For other ocean creatures, check out rocky Windansea Beach (five blocks west of La Jolla Boulevard between Fern Glen and Palomar Avenue), one of the best-known surf spots in the world. Made famous by Tom Wolfe in the '60s surfer classic The Pump House Gang, this beach was also, sadly, where renowned groundbreaking surfer Bob Simmons died-two facts that make the spot legendary.
Back to the Village: your room and board The Village of La Jolla is made up of high-class eateries, shops, and hotels, all worth a (no-cost) gawk. Many of its lodgings and eateries are among the most expensive in America. Without even inquiring about the rental of a room, simply slip into the meticulously refurbished Grande Colonial Hotel, a 1926 property poised on a sloping hillside on Prospect Street, for a taste of the classy La Jolla of yesteryear.
Meals needn't be expensive in The Village if you know precisely where to look: You can't miss Wahoo's Fish Tacos (637 Pearl St., 858/459-0027), where decal stickers are plastered on all the windows, the waiting chairs are fashioned from skateboards, and surf paraphernalia adorns the ceiling. Fresh, flame-broiled fish tacos or enchiladas, with rice and spicy Cajun white beans, are only $3.25. Also try Sammy's Woodfired Pizzas across the street (702 Pearl St., 858/456-5222) for California-style pizzas that can easily fill two people for under $10.
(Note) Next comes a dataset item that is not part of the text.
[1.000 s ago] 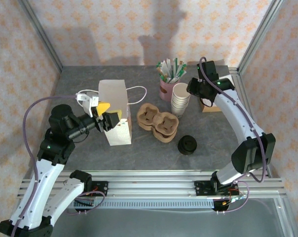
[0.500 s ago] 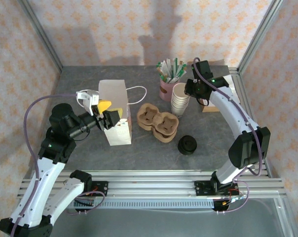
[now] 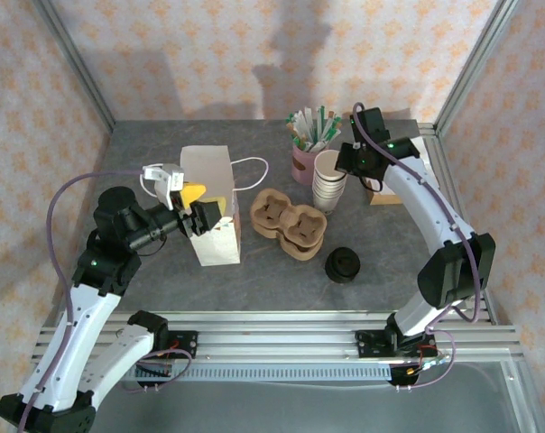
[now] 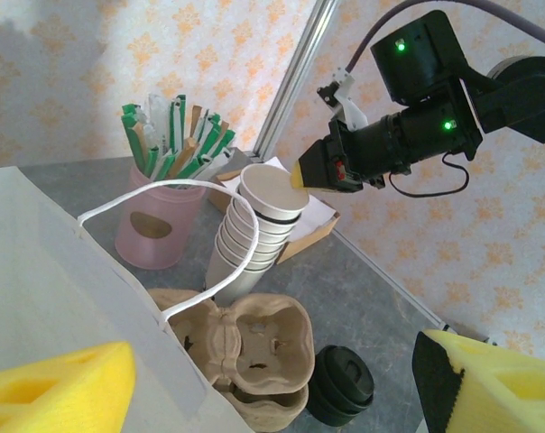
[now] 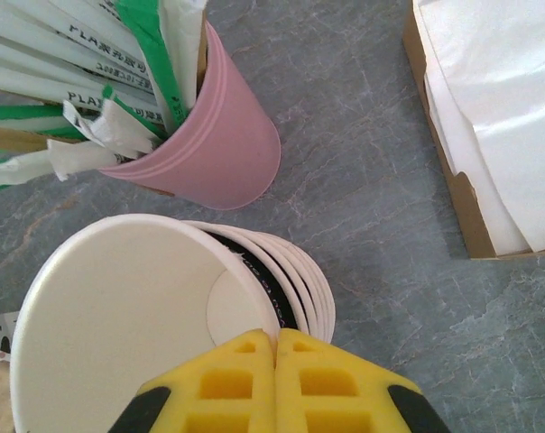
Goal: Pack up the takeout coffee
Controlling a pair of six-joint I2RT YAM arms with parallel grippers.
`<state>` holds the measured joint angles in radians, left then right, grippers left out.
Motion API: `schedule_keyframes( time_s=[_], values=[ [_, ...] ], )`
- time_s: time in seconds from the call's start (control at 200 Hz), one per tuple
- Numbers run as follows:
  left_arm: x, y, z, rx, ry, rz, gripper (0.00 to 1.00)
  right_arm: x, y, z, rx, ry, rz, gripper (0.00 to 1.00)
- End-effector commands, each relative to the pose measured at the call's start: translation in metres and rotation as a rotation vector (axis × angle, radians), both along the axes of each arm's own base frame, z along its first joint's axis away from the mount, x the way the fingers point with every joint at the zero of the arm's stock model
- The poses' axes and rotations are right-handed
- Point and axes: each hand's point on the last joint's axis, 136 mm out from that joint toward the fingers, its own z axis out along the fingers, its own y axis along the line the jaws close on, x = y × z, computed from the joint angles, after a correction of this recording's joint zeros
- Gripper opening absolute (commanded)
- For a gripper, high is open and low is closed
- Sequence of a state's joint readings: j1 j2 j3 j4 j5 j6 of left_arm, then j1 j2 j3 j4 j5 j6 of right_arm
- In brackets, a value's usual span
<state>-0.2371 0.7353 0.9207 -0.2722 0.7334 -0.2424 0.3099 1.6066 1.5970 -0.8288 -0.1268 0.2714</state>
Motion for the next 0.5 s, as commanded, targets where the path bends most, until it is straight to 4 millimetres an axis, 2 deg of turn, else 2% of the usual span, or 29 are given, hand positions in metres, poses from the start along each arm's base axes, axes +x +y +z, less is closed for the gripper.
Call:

Even though it's been a vacation getaway since the 1880s, La Jolla does not have a wide range of accommodation options. The secret for budget travelers: Don't book a room in The Village, where rates are stratospheric, but head just south to the intersection of La Jolla Boulevard and Colima, only a couple of miles away. Here you'll find a clump of unassuming budget hotels, all clean and some with ocean views. The Sands of La Jolla (5417 La Jolla Blvd., 800/643-0530, sandsoflajolla.com) has a heated pool, ocean views, and a free continental breakfast, all priced at $59 for a double in winter, $69 in summer ($99 on summer weekends). On the same side of the street is the La Jolla Biltmore Motel (5385 La Jolla Blvd., 858/459-6446), where doubles start at $52 in winter and $65 in summer.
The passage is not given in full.